Asynchronous I/O - APCs - Updated

So, supporting asynchronous I/O uniformly on a variety of platforms while making full use of OS specific features provides us (or me, at least) with a challenge. However, with a bit of clever object-oriented magic, the challenge is significantly reduced.

Apart from the classes I've already mentioned, two other classes form the core of LibQ's asynchronous I/O system. While I could have (and was originally planning on) making the features applicable to the asynchronous I/O system for internal use only, I ultimately decided they would be useful enough for public use that I'd put some extra care into them and make them part of the public API.

The first of these important features is asynchronous procedure calls (APCs). APCs can be queued to any thread via CThread::QueueAsyncCall, and will be held until the thread calls CThread::DispatchAsyncCalls to dispatch them; at that point, each queued APC function for that thread will be called, before the function returns.
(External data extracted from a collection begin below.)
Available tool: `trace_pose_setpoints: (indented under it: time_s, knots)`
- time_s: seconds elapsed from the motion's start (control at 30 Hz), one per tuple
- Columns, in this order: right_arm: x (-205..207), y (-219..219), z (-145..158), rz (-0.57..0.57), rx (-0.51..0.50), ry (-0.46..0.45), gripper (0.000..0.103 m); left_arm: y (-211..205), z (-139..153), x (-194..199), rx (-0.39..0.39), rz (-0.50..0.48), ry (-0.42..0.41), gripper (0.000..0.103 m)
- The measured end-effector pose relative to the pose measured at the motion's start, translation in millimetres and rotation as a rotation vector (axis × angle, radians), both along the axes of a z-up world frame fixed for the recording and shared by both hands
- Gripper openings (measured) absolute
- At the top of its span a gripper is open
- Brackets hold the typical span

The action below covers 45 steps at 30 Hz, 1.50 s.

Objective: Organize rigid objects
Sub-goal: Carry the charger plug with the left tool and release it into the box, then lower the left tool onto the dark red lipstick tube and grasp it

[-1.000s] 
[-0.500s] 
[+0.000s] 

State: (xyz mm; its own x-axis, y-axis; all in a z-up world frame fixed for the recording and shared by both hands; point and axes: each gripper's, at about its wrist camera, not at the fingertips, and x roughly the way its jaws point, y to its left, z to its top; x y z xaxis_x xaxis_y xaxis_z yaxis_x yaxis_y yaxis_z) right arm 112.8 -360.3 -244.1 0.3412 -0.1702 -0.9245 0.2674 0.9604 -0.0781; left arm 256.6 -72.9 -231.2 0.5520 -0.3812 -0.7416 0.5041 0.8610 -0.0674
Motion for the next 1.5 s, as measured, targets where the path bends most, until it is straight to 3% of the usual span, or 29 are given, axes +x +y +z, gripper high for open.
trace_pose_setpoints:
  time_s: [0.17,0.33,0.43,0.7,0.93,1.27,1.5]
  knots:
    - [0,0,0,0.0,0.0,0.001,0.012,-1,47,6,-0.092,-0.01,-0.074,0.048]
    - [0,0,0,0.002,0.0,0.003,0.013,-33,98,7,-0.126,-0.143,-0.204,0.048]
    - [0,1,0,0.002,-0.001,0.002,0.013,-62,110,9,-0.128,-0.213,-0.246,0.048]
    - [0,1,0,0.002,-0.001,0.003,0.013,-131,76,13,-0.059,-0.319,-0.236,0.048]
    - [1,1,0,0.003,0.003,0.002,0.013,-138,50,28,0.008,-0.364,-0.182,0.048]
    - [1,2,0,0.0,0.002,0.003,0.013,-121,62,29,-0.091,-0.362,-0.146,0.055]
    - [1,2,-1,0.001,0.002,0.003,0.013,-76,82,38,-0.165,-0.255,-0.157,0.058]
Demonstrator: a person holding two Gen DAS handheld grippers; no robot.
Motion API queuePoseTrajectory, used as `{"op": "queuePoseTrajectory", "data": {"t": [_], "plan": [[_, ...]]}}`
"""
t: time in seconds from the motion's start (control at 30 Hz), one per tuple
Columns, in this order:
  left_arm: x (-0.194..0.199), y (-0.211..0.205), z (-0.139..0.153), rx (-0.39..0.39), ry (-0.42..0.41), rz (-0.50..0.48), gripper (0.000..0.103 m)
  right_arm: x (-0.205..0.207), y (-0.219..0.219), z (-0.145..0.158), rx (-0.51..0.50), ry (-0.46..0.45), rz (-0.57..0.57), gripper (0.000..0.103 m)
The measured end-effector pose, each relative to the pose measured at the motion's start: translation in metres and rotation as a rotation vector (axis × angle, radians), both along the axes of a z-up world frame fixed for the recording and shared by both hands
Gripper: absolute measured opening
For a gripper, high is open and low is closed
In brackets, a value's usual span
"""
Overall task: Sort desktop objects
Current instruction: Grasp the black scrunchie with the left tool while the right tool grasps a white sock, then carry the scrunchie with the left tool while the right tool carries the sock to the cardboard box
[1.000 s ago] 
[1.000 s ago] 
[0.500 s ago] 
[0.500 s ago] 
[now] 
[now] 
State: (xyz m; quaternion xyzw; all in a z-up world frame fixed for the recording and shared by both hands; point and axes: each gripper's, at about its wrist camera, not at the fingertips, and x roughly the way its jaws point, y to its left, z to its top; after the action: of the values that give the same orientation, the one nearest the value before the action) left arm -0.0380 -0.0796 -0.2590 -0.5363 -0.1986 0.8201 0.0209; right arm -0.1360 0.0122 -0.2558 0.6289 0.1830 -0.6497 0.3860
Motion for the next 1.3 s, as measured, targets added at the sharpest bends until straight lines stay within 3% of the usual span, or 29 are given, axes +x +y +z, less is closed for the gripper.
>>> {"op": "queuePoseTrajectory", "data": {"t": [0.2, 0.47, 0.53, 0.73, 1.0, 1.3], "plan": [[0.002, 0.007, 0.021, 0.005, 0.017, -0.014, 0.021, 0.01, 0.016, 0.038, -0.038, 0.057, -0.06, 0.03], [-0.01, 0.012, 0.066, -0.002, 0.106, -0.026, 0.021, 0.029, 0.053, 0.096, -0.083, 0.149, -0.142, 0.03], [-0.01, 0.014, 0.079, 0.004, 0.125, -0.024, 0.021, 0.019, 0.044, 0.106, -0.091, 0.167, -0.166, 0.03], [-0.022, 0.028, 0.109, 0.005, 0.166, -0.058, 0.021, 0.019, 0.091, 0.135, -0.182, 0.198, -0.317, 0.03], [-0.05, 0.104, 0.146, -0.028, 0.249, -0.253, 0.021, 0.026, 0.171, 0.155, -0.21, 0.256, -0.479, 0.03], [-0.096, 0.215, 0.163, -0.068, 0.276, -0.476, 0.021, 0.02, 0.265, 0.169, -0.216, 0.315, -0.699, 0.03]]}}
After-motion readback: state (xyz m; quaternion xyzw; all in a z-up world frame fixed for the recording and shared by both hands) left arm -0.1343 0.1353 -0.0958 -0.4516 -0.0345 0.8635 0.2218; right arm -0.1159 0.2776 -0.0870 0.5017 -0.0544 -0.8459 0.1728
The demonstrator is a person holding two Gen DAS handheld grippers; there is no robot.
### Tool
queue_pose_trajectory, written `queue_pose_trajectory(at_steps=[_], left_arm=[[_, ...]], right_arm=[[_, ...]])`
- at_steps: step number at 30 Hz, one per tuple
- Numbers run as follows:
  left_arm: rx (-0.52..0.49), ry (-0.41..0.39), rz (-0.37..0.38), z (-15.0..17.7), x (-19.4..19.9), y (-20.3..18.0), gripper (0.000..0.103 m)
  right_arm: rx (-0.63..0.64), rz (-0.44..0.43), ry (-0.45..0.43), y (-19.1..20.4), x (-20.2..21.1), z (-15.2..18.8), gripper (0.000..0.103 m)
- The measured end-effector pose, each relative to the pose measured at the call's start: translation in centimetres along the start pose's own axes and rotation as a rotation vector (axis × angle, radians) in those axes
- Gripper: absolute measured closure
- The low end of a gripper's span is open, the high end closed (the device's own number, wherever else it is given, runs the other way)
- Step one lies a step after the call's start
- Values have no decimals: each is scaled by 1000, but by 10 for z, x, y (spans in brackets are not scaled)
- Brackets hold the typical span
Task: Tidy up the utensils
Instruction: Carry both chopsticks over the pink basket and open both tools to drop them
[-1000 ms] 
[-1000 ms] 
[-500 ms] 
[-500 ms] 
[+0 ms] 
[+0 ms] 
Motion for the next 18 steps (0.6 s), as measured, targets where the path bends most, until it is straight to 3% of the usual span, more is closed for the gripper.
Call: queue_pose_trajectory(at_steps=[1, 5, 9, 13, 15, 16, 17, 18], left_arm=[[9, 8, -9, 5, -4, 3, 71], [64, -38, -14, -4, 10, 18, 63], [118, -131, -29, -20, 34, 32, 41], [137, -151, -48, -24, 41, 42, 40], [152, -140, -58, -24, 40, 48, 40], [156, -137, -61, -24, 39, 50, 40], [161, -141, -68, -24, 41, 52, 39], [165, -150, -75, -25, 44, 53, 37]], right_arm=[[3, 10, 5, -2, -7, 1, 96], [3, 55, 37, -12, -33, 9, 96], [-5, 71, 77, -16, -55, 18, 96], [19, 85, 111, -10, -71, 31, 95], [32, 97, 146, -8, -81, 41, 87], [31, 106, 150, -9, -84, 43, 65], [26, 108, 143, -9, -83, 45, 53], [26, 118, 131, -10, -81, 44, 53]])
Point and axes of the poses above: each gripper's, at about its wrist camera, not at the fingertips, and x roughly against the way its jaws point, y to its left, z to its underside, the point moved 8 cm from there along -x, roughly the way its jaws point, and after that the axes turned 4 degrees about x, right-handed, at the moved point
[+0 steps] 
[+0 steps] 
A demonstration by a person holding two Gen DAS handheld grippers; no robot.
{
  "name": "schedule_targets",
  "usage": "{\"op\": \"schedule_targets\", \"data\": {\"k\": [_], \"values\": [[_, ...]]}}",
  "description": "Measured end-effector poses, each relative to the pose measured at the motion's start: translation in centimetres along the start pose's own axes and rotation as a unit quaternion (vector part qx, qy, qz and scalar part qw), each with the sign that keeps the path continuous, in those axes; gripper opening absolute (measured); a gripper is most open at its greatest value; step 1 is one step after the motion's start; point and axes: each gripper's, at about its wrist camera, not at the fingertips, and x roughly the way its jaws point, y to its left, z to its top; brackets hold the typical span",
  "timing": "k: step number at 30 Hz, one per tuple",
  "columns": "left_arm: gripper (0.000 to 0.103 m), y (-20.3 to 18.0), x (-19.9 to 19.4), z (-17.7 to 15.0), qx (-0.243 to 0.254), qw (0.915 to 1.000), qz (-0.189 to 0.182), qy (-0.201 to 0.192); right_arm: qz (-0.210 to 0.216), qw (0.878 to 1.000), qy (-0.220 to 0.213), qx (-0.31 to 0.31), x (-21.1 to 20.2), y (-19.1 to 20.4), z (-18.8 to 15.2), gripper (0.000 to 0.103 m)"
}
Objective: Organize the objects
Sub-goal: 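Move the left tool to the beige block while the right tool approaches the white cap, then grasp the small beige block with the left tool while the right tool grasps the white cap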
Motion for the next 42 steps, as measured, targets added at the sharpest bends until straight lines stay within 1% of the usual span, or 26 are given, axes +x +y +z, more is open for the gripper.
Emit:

Win32 (both Windows NT and 9x) supports this mechanism natively. APCs are queued to the specified thread with the QueueUserAPC function, and dispatched at any indeterminate point while the thread is in an alertable wait state. An alertable wait state is when the thread is suspended (i.e. sleeping or waiting on an object) but is flagged as alertable (this can only be specified in SleepEx, WaitForSingleObjectEx, and WaitForMultipleObjectsEx). All of those functions will sleep until one of three things happens: the object being waited on becomes signaled (not applicable to SleepEx), the timeout expires, or APCs are executed. CThread uses Win32 APCs on Windows.

Unfortunately, we do not have the luxury of the same decadence in a uniform cross-platform library. POSIX does not natively support APCs (at least not in a form that resembles the Win32 method); the closest thing to Win32 APCs that POSIX supports is message queues, which I chose not to use for the reason that there is no qualitative benefit (and a performance penalty) for using kernel-mode message queues over a user-mode implementation.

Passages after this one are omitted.